How Can Tenants Report Breaches Under the Renters’ Rights Act 2025?
Tenants play an increasingly important role within the enforcement system. Councils frequently rely on tenant complaints to identify unlawful conduct or unsafe housing practices.
Where tenants believe landlords have breached the law, they can contact their local housing authority and provide supporting evidence such as tenancy agreements, screenshots, emails, photographs, or written statements.
Examples of reportable issues include unlawful eviction attempts, invalid notices, discrimination, misleading tenancy practices, harassment, or failures relating to legal tenancy documentation.
Tenants should keep clear records of all interactions because councils often use documentary evidence during investigations. In many cases, strong tenant evidence significantly strengthens enforcement proceedings.

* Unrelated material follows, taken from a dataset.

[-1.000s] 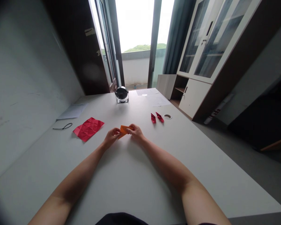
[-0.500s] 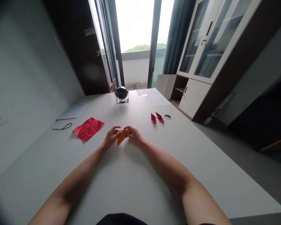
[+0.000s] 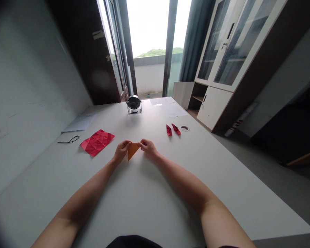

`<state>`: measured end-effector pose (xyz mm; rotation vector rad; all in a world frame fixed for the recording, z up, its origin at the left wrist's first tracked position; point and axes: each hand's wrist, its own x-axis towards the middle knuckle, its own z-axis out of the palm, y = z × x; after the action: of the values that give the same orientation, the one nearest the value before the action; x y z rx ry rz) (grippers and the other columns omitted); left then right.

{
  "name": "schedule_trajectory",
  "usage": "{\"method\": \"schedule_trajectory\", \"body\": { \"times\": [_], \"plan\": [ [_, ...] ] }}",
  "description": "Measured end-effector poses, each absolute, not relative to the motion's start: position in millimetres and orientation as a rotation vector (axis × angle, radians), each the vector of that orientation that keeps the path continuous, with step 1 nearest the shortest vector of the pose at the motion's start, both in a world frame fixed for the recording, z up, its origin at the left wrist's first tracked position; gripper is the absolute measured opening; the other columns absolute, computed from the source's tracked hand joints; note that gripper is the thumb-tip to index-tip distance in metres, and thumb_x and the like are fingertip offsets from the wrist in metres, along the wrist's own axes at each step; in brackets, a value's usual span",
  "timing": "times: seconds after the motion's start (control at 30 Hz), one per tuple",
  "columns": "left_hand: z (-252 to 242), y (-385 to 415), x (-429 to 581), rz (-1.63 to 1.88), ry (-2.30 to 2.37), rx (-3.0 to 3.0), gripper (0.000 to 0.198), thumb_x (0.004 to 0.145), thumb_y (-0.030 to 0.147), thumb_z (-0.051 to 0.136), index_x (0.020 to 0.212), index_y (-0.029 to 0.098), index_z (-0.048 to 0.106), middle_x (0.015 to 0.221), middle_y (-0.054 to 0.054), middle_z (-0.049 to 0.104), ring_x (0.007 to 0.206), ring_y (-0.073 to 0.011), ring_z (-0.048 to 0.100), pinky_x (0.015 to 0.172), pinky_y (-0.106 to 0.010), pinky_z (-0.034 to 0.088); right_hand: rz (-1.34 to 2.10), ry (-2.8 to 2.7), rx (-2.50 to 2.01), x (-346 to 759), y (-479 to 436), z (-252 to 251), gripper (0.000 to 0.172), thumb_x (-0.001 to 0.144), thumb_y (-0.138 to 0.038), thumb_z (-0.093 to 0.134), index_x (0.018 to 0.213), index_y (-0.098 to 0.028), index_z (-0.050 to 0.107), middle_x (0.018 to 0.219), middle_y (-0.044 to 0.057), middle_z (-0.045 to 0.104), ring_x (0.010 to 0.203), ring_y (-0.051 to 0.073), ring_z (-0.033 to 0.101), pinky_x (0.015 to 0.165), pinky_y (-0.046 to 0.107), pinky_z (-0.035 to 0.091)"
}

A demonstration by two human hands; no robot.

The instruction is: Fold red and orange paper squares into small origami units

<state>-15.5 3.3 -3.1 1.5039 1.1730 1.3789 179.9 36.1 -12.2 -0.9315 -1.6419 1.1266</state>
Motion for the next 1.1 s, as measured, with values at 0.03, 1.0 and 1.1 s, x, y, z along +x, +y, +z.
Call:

Importantly, councils are expected to act in tenants’ best interests while also considering deterrence and public interest factors when deciding whether to issue penalties.
What Happens After a Council Issues an Enforcement Notice or Financial Penalty?

Once councils determine there is sufficient evidence of a breach or offence, they can issue a notice of intent to impose a financial penalty. Landlords then have an opportunity to make written representations before a final decision is made.
The enforcement process generally follows these stages:
- Investigation and evidence gathering
- Notice of intent issued
- Representation period for landlord response
- Final notice decision
- Payment or appeal process
Landlords may appeal to the First-tier Tribunal against either the penalty itself or the amount imposed. Appeals must normally be submitted within 28 days of the final notice being issued.
The tribunal process gives landlords an opportunity to challenge enforcement where evidence is disputed or councils are believed to have acted disproportionately. However, legal experts warn that preparation and documentation are crucial for successful appeals.
Conclusion
The renters rights act council enforcement framework marks a major regulatory shift for England’s private rented sector.
Councils now have stronger duties, wider investigation powers, and authority to issue fines of up to £40,000. Landlords and agents face a stricter compliance environment, with fewer informal warnings before action.
Tenants gain stronger protections and greater council support. As enforcement grows in 2026, accurate records, legal awareness, and quick responses will be essential to avoid penalties.
FAQs About
Can councils investigate landlords without tenant complaints?
Yes. Councils can begin investigations through inspections, intelligence sharing, licensing checks, or evidence gathered from third parties, even without direct tenant complaints.
Does the Renters’ Rights Act apply to letting agents?
Yes. Letting agents and anyone acting on behalf of landlords may also face financial penalties for breaches under the legislation.
What evidence should landlords keep to prove compliance?
Landlords should retain tenancy agreements, inspection reports, safety certificates, communication records, notices served, and copies of required legal documents.
Can WhatsApp messages be used as evidence in enforcement cases?
Yes. Written digital communications, including WhatsApp messages and texts, may be used during investigations or enforcement proceedings.
How long do landlords have to respond to a penalty notice?
Landlords usually have 28 days to make written representations after receiving a notice of intent from the council.
Are councils allowed to inspect rental properties without permission?
In some circumstances, councils may enter certain premises with or without warrants depending on the type of investigation and legal authority involved.
What happens if a landlord ignores a council enforcement notice?
Ignoring enforcement notices may lead to increased penalties, prosecution proceedings, or additional enforcement action by local authorities.